🤖 AI Summary
This work addresses hybrid-mode control problems involving non-differentiable systems coexisting with algorithmic controllers. We propose a sampling-based integer optimization framework that unifies the modeling of control mode selection, switching instants, and dwell times. Unlike conventional continuous optimization or heuristic switching strategies, our approach performs asymptotically optimal mode sequence planning directly in the integer domain, balancing long-horizon task objectives with high-frequency real-time responsiveness. Methodologically, we integrate hybrid dynamical modeling, non-differentiable control synthesis, and efficient discrete search—eliminating reliance on gradient information.
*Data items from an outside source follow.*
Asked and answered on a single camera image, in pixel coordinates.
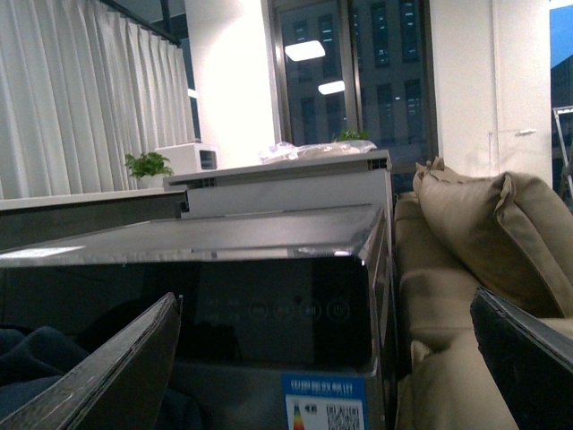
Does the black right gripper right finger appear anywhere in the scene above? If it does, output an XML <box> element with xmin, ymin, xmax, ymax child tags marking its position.
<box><xmin>470</xmin><ymin>288</ymin><xmax>572</xmax><ymax>429</ymax></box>

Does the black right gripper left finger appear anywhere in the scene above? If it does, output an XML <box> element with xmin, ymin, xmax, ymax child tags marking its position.
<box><xmin>1</xmin><ymin>293</ymin><xmax>182</xmax><ymax>429</ymax></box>

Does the navy blue garment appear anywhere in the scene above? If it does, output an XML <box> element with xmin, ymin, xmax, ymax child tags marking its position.
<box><xmin>1</xmin><ymin>325</ymin><xmax>204</xmax><ymax>429</ymax></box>

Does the grey front-load washing machine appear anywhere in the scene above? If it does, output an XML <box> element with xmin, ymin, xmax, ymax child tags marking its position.
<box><xmin>1</xmin><ymin>204</ymin><xmax>396</xmax><ymax>429</ymax></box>

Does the beige sofa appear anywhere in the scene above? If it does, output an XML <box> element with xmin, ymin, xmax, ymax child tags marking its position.
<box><xmin>392</xmin><ymin>190</ymin><xmax>573</xmax><ymax>430</ymax></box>

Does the beige sofa cushion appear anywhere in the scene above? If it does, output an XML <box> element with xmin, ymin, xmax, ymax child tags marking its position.
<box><xmin>413</xmin><ymin>159</ymin><xmax>572</xmax><ymax>318</ymax></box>

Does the blue white energy label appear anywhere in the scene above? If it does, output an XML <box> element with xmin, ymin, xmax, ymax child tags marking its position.
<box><xmin>281</xmin><ymin>374</ymin><xmax>367</xmax><ymax>430</ymax></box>

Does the green potted plant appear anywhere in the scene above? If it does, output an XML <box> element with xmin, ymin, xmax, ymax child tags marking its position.
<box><xmin>124</xmin><ymin>151</ymin><xmax>174</xmax><ymax>189</ymax></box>

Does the white box appliance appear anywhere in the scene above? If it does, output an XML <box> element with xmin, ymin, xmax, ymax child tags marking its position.
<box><xmin>155</xmin><ymin>142</ymin><xmax>218</xmax><ymax>175</ymax></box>

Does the grey white counter cabinet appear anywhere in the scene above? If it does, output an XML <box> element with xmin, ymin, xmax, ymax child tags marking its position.
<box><xmin>1</xmin><ymin>150</ymin><xmax>392</xmax><ymax>250</ymax></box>

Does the clear plastic bag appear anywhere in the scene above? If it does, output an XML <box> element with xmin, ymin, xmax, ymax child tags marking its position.
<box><xmin>259</xmin><ymin>140</ymin><xmax>377</xmax><ymax>165</ymax></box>

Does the small green plant by window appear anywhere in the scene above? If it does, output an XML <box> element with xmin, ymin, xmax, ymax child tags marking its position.
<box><xmin>332</xmin><ymin>129</ymin><xmax>369</xmax><ymax>142</ymax></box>

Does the white pleated curtain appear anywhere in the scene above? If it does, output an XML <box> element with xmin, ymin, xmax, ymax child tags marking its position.
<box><xmin>1</xmin><ymin>1</ymin><xmax>195</xmax><ymax>199</ymax></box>

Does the dark glass window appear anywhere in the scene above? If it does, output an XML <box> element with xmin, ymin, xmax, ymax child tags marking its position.
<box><xmin>263</xmin><ymin>1</ymin><xmax>438</xmax><ymax>174</ymax></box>

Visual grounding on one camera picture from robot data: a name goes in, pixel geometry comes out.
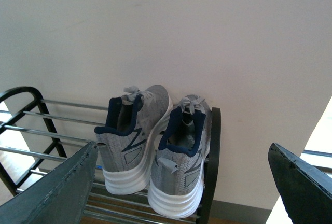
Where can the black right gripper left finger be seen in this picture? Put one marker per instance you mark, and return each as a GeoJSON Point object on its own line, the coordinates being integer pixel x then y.
{"type": "Point", "coordinates": [58, 197]}

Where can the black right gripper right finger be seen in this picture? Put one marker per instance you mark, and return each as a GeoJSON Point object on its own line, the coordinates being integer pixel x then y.
{"type": "Point", "coordinates": [304, 189]}

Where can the grey sneaker with navy lining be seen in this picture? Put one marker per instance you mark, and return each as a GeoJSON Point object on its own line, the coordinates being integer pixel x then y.
{"type": "Point", "coordinates": [177, 176]}

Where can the black metal shoe rack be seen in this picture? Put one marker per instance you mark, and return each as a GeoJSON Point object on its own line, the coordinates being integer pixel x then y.
{"type": "Point", "coordinates": [101, 206]}

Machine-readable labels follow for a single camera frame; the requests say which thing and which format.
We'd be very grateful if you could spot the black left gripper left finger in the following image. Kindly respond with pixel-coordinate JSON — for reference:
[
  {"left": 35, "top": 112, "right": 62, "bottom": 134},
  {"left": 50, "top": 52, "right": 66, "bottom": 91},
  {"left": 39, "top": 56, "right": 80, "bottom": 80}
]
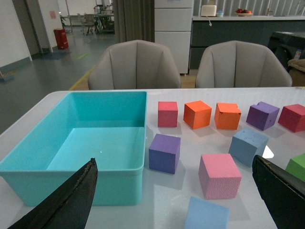
[{"left": 10, "top": 158, "right": 98, "bottom": 229}]

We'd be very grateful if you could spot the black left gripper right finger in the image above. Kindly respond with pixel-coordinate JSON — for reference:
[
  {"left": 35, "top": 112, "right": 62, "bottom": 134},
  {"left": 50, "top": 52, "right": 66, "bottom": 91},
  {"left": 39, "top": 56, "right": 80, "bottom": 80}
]
[{"left": 252, "top": 155, "right": 305, "bottom": 229}]

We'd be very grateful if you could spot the greyish blue foam cube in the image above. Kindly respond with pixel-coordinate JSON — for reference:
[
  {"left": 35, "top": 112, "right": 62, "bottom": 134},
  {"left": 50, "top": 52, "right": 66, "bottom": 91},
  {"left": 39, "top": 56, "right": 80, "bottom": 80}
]
[{"left": 229, "top": 128, "right": 269, "bottom": 167}]

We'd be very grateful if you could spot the light blue foam cube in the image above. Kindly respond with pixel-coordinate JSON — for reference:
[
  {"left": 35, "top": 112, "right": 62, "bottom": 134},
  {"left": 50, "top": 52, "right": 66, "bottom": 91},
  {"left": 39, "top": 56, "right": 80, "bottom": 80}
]
[{"left": 184, "top": 197, "right": 230, "bottom": 229}]

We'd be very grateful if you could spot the green foam cube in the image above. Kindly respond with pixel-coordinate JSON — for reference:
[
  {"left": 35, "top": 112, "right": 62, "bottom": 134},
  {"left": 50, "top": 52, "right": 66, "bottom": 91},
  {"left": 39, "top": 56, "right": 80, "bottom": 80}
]
[{"left": 285, "top": 154, "right": 305, "bottom": 181}]

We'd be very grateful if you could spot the pink foam cube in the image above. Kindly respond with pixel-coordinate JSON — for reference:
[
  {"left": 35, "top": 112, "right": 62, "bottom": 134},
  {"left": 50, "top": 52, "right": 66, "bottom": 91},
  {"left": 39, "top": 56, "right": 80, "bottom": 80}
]
[{"left": 198, "top": 153, "right": 242, "bottom": 199}]

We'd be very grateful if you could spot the dark red foam cube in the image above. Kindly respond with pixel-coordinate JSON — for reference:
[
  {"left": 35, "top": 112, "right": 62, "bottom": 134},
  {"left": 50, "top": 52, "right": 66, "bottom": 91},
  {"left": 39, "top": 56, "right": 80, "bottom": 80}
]
[{"left": 278, "top": 104, "right": 305, "bottom": 133}]

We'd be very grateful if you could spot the notched purple foam cube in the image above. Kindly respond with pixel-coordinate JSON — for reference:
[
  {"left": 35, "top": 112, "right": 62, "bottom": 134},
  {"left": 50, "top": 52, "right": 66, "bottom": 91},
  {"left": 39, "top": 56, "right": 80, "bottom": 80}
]
[{"left": 246, "top": 102, "right": 279, "bottom": 131}]

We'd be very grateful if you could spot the teal plastic bin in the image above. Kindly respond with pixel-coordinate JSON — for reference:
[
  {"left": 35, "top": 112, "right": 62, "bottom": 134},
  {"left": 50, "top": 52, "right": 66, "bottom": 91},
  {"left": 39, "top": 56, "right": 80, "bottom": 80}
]
[{"left": 0, "top": 91, "right": 147, "bottom": 206}]

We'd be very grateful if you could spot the chipped orange foam cube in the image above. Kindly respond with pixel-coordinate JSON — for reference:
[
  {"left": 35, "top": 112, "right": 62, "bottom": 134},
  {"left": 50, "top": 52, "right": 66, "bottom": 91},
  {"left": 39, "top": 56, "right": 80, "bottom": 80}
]
[{"left": 214, "top": 103, "right": 241, "bottom": 130}]

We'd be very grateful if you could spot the brown sofa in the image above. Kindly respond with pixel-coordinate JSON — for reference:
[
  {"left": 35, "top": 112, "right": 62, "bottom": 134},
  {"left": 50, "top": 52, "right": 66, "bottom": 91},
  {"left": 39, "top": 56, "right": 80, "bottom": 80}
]
[{"left": 288, "top": 59, "right": 305, "bottom": 87}]

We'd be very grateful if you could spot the magenta foam cube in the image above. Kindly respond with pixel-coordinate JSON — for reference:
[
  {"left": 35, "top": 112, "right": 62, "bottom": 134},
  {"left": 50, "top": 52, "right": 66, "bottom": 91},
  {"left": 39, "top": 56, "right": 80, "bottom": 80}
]
[{"left": 158, "top": 101, "right": 178, "bottom": 127}]

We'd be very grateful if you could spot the right grey chair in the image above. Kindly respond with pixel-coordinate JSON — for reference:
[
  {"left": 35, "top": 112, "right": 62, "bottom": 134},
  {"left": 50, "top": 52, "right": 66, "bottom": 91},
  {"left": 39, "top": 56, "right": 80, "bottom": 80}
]
[{"left": 196, "top": 41, "right": 292, "bottom": 88}]

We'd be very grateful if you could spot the grey chair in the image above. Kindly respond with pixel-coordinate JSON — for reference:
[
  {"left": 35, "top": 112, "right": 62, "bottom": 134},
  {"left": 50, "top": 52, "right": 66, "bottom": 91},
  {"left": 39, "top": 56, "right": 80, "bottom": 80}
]
[
  {"left": 196, "top": 41, "right": 292, "bottom": 88},
  {"left": 88, "top": 40, "right": 181, "bottom": 90}
]

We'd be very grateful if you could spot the left grey chair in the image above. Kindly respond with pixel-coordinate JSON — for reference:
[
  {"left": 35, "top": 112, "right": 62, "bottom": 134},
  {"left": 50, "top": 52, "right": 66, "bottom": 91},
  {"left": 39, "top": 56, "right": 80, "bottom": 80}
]
[{"left": 88, "top": 40, "right": 181, "bottom": 90}]

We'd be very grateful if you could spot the dark grey counter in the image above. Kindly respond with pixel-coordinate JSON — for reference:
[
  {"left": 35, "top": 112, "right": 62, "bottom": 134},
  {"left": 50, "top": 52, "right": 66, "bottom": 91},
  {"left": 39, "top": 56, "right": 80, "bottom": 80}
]
[{"left": 189, "top": 16, "right": 305, "bottom": 69}]

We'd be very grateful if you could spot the fruit plate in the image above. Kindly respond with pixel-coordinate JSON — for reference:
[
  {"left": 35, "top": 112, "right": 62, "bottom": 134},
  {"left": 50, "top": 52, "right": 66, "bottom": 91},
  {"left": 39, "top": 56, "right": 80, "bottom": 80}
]
[{"left": 235, "top": 8, "right": 253, "bottom": 17}]

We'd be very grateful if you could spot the small teal bowl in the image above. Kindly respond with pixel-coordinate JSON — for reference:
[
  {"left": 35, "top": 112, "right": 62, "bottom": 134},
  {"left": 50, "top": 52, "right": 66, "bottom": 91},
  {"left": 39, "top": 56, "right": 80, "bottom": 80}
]
[{"left": 216, "top": 10, "right": 224, "bottom": 17}]

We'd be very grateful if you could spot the grey curtain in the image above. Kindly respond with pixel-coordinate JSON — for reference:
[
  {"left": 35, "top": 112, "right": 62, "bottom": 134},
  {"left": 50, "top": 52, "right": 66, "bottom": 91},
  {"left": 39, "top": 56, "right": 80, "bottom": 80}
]
[{"left": 113, "top": 0, "right": 155, "bottom": 43}]

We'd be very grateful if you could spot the cream toaster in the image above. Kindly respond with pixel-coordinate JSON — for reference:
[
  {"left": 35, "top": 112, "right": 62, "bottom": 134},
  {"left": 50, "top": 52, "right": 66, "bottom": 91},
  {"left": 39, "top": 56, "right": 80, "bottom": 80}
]
[{"left": 200, "top": 5, "right": 217, "bottom": 17}]

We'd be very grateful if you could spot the white drawer cabinet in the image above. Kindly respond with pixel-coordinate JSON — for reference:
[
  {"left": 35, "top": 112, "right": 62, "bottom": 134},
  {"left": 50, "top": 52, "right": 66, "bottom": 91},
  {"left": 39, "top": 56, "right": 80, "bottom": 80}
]
[{"left": 154, "top": 0, "right": 194, "bottom": 74}]

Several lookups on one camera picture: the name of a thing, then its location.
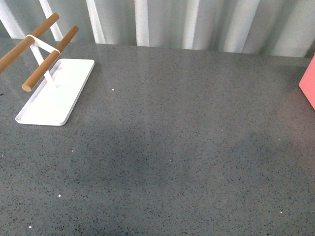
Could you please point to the white towel rack stand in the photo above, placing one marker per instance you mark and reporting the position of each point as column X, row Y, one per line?
column 56, row 84

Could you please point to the pink box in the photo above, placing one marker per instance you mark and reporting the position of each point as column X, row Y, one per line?
column 307, row 83

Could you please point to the white pleated curtain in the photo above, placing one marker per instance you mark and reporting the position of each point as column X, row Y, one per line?
column 268, row 27

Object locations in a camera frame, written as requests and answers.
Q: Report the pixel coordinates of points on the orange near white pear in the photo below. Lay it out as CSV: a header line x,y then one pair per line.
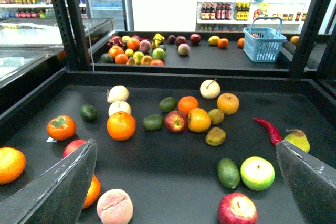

The framework is validated on a real robotic platform, demonstrating significant advantages in compositional complex behavior generation, adaptation to dynamic environments, and formal performance guarantees.
📝 Abstract
This paper investigates a sample-based solution to the hybrid mode control problem across non-differentiable and algorithmic hybrid modes. Our approach reasons about a set of hybrid control modes as an integer-based optimization problem where we select what mode to apply, when to switch to another mode, and the duration for which we are in a given control mode. A sample-based variation is derived to efficiently search the integer domain for optimal solutions. We find our formulation yields strong performance guarantees that can be applied to a number of robotics-related tasks. In addition, our approach is able to synthesize complex algorithms and policies to compound behaviors and achieve challenging tasks. Last, we demonstrate the effectiveness of our approach in real-world robotic examples that require reactive switching between long-term planning and high-frequency control.